----- Information provided

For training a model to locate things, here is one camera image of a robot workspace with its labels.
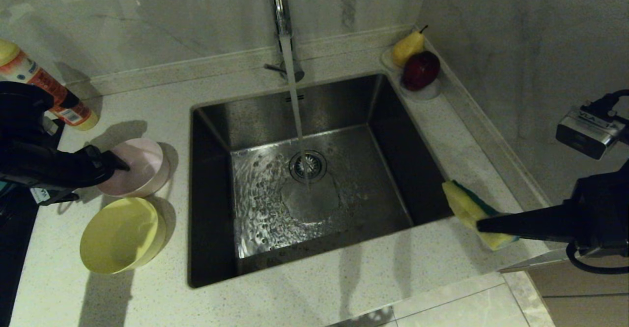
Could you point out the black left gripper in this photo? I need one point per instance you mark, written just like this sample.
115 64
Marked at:
39 167

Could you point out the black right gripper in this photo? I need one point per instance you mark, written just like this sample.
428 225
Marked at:
604 214

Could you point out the pink plastic bowl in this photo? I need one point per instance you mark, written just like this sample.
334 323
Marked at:
145 169

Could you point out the orange label detergent bottle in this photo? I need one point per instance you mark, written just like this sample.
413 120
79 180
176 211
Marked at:
73 113

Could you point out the green and yellow sponge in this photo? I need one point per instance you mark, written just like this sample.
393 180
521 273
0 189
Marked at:
464 204

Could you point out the chrome faucet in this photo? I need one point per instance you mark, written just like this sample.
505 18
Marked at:
280 2

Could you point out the stainless steel sink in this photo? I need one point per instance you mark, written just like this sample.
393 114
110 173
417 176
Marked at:
393 135

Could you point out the metal sink drain strainer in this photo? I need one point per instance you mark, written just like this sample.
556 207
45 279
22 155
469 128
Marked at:
317 167

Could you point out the yellow plastic bowl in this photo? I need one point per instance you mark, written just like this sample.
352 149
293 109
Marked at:
118 236

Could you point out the light wooden cabinet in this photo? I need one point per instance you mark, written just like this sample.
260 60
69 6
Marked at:
585 302

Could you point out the black induction cooktop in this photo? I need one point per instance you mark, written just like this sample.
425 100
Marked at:
14 248

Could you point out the white fruit tray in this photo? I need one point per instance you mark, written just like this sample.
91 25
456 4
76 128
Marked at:
425 94

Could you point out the dark red apple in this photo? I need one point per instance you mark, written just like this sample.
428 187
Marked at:
420 70

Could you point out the running water stream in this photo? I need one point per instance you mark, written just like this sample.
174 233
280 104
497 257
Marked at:
295 101

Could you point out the yellow pear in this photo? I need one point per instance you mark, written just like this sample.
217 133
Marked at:
405 49

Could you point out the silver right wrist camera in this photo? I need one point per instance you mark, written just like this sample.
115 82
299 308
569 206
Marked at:
589 133

----------

**Task to complete**
Go through the material line by line. Show each line that contains the string "black".

**Finished task**
Could you point out the black left gripper in this photo? I need one point per instance you mark, written just like this sample.
Could you point out the black right gripper in this photo? I need one point per instance you mark, written just like this sample.
Could you point out the black induction cooktop in this photo? I need one point per instance you mark, written just like this sample.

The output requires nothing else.